By J.J. McCoy, Senior Managing Editor for New Frontier Data
What We Have Learned: Falling prices in the expanded California markets will drive operators to focus on performance efficiency and cost savings even while trying to establish branding and consumer engagement.
(Sept. 10, 2017) — As the burgeoning cannabis market has started to mature in markets across the country, myriad lessons are being learned daily about cultivation, marketing and regulations. Yet, the universal lesson so far is that commodity prices drop as legalized markets open.
As noted recently in the Wall Street Journal, prices in the $8 billion U.S. cannabis market have dropped by nearly 1/3 throughout the last couple of years, from an average near $15 a gram in 2015 to a current value around $10.
Cannabis prices have fallen, naturally enough, due to saturation of the plant in the 30 states now with some form of legalized program in place. Adult users and patients with cannabis prescriptions for health ailments have enjoyed dropping prices through wholesale decreases.
Conversely, the people most affected in the market chain from seed to customers’ hands are farmers like Sunshine Johnston, owner and lead farmer of Sunboldt Grown in Humboldt County, Calif. She describes her operation as a micro-farm, yielding 200-250 pounds of cannabis annually.

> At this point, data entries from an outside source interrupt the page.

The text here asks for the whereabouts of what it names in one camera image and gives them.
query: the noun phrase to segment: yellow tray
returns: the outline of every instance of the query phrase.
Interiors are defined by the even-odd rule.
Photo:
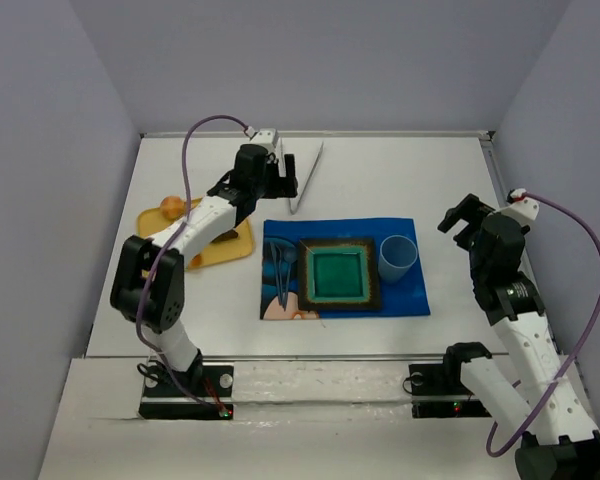
[[[195,208],[200,203],[200,198],[191,201],[192,208]],[[136,220],[136,228],[138,235],[142,238],[147,238],[164,230],[173,222],[164,218],[159,208],[151,208],[145,210]],[[191,260],[187,266],[187,270],[194,270],[218,263],[229,262],[239,258],[248,257],[253,253],[253,233],[251,232],[251,224],[247,218],[244,222],[235,228],[238,233],[238,238],[225,240],[220,243],[210,243],[202,252],[199,258]]]

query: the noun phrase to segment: blue placemat
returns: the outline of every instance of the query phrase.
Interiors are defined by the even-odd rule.
[[[271,245],[284,251],[295,248],[301,238],[354,238],[370,237],[376,243],[376,255],[380,254],[380,244],[391,235],[404,235],[416,245],[416,230],[410,218],[360,218],[353,220],[321,220],[304,222],[264,222],[264,242],[262,251],[262,297],[260,318],[294,318],[277,305],[275,275],[273,270]],[[293,294],[298,291],[295,264],[281,266],[280,275],[286,284],[289,276],[290,300],[288,315],[293,315]],[[354,317],[407,317],[429,315],[429,302],[422,275],[420,257],[402,279],[394,285],[381,284],[382,310],[377,311],[318,311],[321,318]]]

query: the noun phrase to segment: green square plate
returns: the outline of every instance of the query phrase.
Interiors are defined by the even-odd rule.
[[[380,310],[372,238],[303,238],[298,246],[301,310]]]

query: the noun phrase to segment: wall
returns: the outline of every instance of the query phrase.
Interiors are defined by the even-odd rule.
[[[37,478],[138,141],[69,3],[0,1],[0,480]]]
[[[574,0],[496,135],[509,187],[572,207],[600,235],[600,0]],[[549,318],[570,349],[600,286],[595,249],[582,229],[545,208],[529,253]],[[600,319],[579,360],[600,420]]]
[[[495,129],[569,3],[71,1],[143,132]]]

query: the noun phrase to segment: blue cup
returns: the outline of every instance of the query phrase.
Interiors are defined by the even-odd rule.
[[[418,247],[410,238],[392,235],[380,245],[378,273],[385,283],[397,283],[418,260]]]

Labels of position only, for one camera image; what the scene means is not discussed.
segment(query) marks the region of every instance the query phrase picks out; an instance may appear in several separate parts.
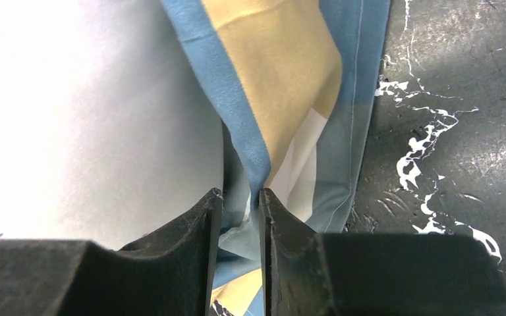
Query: towel
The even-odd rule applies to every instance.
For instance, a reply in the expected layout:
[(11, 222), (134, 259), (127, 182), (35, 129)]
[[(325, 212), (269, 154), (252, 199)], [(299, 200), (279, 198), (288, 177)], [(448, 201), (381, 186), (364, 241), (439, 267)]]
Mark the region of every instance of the towel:
[(212, 303), (261, 316), (259, 191), (315, 231), (343, 231), (389, 0), (161, 2), (230, 145)]

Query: blue and yellow cloth
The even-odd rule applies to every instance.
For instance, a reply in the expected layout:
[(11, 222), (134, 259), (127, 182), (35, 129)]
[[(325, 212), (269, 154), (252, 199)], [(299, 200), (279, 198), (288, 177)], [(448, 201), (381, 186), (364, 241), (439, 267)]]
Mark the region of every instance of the blue and yellow cloth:
[(258, 192), (272, 188), (316, 231), (342, 231), (389, 0), (161, 2), (235, 160), (212, 300), (233, 315), (263, 315)]

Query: black marble surface
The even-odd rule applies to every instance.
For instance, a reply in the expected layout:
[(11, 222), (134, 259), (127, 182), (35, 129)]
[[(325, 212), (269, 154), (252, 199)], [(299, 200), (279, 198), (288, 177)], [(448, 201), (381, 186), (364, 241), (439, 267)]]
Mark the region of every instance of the black marble surface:
[(394, 0), (381, 73), (348, 230), (474, 234), (506, 278), (506, 2)]

“The most frustrating part of it for me through the past few years is that there is no data, there are no numbers,” she said. “How much is in each county? What kind of strains are moving? There is no transparency; it’s all talk and rumors. I don’t even know whether I am actually competing with the Central Valley, or people just assume I am.”
New Frontier Data is in the process of data collection through a Humboldt County cannabis growers survey, due for release mid-fall.
In Johnston’s case, a third party takes her cultivated cannabis to sell at a medical dispensary. Dispensaries typically operate with a 50% or higher margin; meantime growers have similar expenses going into the regulated market, which leaves them with a smaller margin to share with distributors and transporters.
She is also feeling a pinch from the lack of solid market data. “From an economic point of view,” she said, “if there are no numbers, what are you doing? Here is this billion-dollar industry, where you cannot tell what is going on. As farmers, we have to take whatever numbers are thrown out there at us. Once they establish the track-and-trace, that will help. Right now, there are no grading or sorting standards.”
For decades, California cannabis growers cultivated flower without any need to report, keep quality control, or meet any consumer protection standards. Now, each link of the cannabis distribution chain must be tracked: From the location of every plant, to who purchased it (i.e., seed-to-sale).
Meanwhile, the information-gathering is conducted in a dynamic regulatory environment which is incomplete to begin with, but continues to change in a quasi-legal environment.
Johnston says that her strategy is to hold on until the market becomes more transparent. Most recently she did baseline farming, “to see how much I can get for as little as possible.”
Beyond an investment in bio-char, she said, “most of my crop is dry-farmed, with no fertilizer. There’s no trellising, either. I partnered with a hash-maker, so I have no trimming.”
While the agricultural “organic” label is determined by the U.S. Department of Agriculture, which as part of the federal government officially considers the entire cannabis industry to be illegal, Humboldt County farmers are still trying to appeal to customers interested in sustainability and purity.
“In Humboldt County, we are resourceful, and do band together to try and help one another,” Johnston said, “sharing information and connections for access to market.”
Ultimately, falling prices will drive operators to focus on performance efficiency and cost savings, while the growing selection of products across the market, chasing to meet evolving consumer appetites, will place new and heightened importance on branding and consumer engagement.
“Prices will come back up when there is transparency in the marketplace, some quality standards, a grading system, and once the craft market is developed,” Johnston said. “I hope that people can find it in themselves to go through the process and jump through the hoops, but people have to make that choice.”
J.J. McCoy is Senior Managing Editor for New Frontier Data. A former staff writer for The Washington Post, he is a career journalist having covered emerging technologies among industries including aviation, satellites, transportation, law enforcement, the Smart Grid and professional sports. He has reported from the White House, the U.S. Senate, three continents and counting.